Едва ли больше чем образ, кинообраз без особого смысла — оливковые человечки, снова и снова пробегающие по пляжу в тяжелой амуниции, треск холостых патронов, клубы дыма, море огня… — все это вымысел, ни грана правды, как и собственная отсроченная жизнь, как Бекерсон, Франкфурт и эта поездка к морю.

Наконец-то он понял: его жизнь оказалась такой же бессмысленной, как и сама история… Хотя весь мир видел глубокий смысл в течении истории, он-то все воспринимал глубже: история предстала перед ним зияющей пустотой, самотеком, который, впрочем, мог причинять имевшим к ней (к истории) отношение мучительную боль… Хотя он отдавал себе отчет в спорности этого утверждения, может быть, его неуместности, тем не менее, поскольку он его сформулировал, это утверждение все решительнее вторгалось в его сознание. Например, как следовало воспринимать реалию «гитлеровский концлагерь»? Ведь к этому оказался причастен его собственный народ — немцы, о да! — причем все. Они все были причастны, все немцы, даже те, кто выступал против этого, ибо создавали лагеря для других, полагая, что те другие не имеют права быть немцами и быть людьми. Тем самым право на то, чтобы быть людьми, они признавали только за собой, проявляя при этом непостижимую жестокость… Как молодой человек он себе представлял или по крайней мере пытался представить, как сознательно планировалась это презрение к людям и их уничтожение. При этом он мысленно то и дело повторял: но это ведь твои люди, те же самые, которые и сейчас вокруг тебя. Он реально представлял себе, как это причиненное миру несчастье, неохватное и непостижимое, довлело над всеми ними.

Начавшись с инициаторов, эта беда вовлекла в свою орбиту многочисленные жертвы, в итоге распространившись на всех и вся — на самих зачинщиков, жертвы, их наследников… Поэтому зародилась и его как немца мучительная размолвка с этой Германией и с немцами, а фактически со всеми людьми. Ибо происшедшему однажды в отношениях между людьми суждено быть в мире — даже воспоминания не осталось о прежней невинности! А именно потому, что однажды произошедшее перестало быть обратимым, оно глубоко въелось, как неизлечимая рана, или шрам, или повреждение этой жизни… Однако при всем желании он не мог увидеть в этом проявление истории, сказочное, в какой-то степени рациональное осмысленное и позитивное действо. Ему виделся в этом исключительно несчастный случай, откровенная беда для всех — и для тех, которые погибли от нее, и для тех, которые были вынуждены с ней жить.
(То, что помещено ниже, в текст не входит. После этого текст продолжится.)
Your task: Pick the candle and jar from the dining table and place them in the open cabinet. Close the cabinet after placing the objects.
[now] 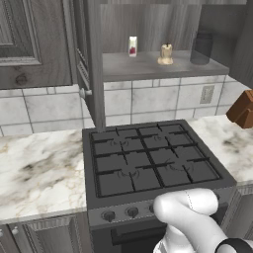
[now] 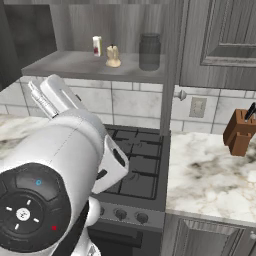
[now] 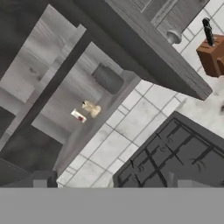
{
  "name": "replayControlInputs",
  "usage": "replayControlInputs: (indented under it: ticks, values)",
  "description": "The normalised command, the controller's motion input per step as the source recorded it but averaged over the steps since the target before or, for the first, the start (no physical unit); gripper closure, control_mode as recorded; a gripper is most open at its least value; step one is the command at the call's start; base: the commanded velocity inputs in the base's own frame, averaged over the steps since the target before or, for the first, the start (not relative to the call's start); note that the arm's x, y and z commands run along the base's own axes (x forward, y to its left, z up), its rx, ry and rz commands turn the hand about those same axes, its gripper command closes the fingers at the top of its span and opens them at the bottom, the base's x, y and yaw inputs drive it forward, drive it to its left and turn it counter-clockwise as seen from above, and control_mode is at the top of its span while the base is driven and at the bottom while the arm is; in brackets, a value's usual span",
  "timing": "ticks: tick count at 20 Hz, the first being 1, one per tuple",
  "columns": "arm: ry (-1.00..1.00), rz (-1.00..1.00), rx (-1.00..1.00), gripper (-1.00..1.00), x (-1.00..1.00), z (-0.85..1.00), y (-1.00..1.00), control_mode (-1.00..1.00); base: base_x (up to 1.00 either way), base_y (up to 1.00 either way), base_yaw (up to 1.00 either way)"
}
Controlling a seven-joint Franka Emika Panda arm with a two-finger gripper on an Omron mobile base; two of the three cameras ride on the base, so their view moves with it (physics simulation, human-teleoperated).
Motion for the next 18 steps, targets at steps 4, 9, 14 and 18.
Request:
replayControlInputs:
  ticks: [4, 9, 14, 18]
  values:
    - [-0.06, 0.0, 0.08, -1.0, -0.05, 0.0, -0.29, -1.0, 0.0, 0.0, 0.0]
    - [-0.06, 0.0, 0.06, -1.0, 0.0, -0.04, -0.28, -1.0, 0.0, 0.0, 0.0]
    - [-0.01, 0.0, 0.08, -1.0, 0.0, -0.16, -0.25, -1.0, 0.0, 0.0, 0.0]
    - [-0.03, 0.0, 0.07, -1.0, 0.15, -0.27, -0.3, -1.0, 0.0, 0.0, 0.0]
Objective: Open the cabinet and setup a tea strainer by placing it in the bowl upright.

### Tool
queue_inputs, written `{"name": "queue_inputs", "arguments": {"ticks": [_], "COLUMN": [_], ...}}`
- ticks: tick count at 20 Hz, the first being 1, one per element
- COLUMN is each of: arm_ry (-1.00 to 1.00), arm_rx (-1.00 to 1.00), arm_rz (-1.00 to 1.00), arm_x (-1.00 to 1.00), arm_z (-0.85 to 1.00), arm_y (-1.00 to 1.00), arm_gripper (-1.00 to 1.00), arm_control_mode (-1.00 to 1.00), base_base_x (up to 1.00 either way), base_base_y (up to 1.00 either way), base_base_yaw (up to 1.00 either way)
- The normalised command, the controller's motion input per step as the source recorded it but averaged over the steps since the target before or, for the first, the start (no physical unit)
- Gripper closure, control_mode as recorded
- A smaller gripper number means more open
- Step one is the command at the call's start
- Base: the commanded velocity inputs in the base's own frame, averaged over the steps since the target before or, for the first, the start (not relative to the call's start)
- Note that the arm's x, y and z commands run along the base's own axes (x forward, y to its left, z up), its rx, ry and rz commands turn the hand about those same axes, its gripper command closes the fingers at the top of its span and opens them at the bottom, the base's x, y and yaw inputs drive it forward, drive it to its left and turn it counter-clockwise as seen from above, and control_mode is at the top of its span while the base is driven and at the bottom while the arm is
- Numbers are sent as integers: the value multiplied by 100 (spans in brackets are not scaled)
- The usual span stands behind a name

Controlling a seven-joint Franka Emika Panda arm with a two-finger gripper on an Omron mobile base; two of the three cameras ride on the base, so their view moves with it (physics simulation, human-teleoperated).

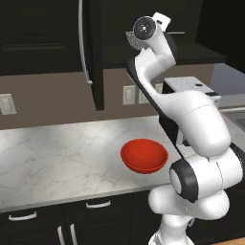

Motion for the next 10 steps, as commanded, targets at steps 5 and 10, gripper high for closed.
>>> {"name": "queue_inputs", "arguments": {"ticks": [5, 10], "arm_ry": [7, 1], "arm_rx": [-1, -1], "arm_rz": [0, 0], "arm_x": [64, 60], "arm_z": [-7, -1], "arm_y": [0, 0], "arm_gripper": [-100, -100], "arm_control_mode": [-100, -100], "base_base_x": [0, 0], "base_base_y": [0, 0], "base_base_yaw": [0, 0]}}
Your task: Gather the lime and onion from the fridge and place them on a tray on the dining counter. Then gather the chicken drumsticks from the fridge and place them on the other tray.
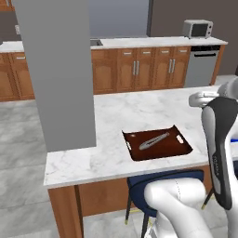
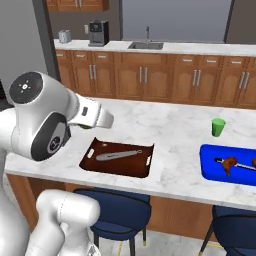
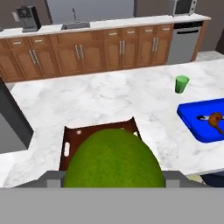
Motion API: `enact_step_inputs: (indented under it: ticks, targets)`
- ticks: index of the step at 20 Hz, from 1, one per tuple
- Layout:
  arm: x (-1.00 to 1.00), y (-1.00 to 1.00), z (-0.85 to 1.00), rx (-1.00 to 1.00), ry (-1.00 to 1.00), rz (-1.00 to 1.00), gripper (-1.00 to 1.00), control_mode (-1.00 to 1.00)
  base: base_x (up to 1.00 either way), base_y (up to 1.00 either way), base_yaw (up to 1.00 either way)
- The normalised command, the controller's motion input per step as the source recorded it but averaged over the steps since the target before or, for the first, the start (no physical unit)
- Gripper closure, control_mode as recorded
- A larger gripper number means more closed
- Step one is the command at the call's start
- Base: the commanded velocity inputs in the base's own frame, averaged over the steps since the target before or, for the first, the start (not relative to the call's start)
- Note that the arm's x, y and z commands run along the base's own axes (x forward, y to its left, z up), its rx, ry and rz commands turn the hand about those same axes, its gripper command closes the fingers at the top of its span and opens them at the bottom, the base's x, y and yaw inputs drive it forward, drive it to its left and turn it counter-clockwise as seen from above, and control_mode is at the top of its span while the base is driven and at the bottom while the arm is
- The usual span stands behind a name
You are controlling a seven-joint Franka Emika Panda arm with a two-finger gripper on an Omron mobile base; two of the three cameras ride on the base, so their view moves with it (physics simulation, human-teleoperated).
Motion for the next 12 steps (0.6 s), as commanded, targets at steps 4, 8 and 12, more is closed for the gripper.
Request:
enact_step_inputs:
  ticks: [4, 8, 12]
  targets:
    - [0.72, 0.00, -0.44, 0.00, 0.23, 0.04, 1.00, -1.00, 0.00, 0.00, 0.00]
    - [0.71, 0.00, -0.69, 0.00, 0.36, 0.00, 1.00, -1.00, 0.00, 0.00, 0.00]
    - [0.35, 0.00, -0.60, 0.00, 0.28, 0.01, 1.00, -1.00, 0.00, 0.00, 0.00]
Несколько дней он ни с кем не разговаривал, никого ни о чем не спрашивал, не покупал почтовых открыток, никому ничего не писал, не слышал немецкой речи. И вот однажды до его слуха все же донеслись привычные звуки… из кафе с видом на открытое море. Немецкая супружеская пара в пуховиках, в зимних шапках и шарфах на шее, а также в перчатках. Они сидели через два столика от него, выпивали, громко разговаривали, уверенные, что их никто не подслушивает. Видимо, он, Левинсон, сошел для них за француза, поскольку никак не реагировал на то, как они по-немецки (!) расспрашивали официанта, какой им выбрать маршрут. Что они здесь делают, спросил он самого себя, зачем их сюда занесло? И словно продолжив свои размышления: а чего ради он сам оказался здесь? Может, и я тоже заблудший? Потом парочка ушла.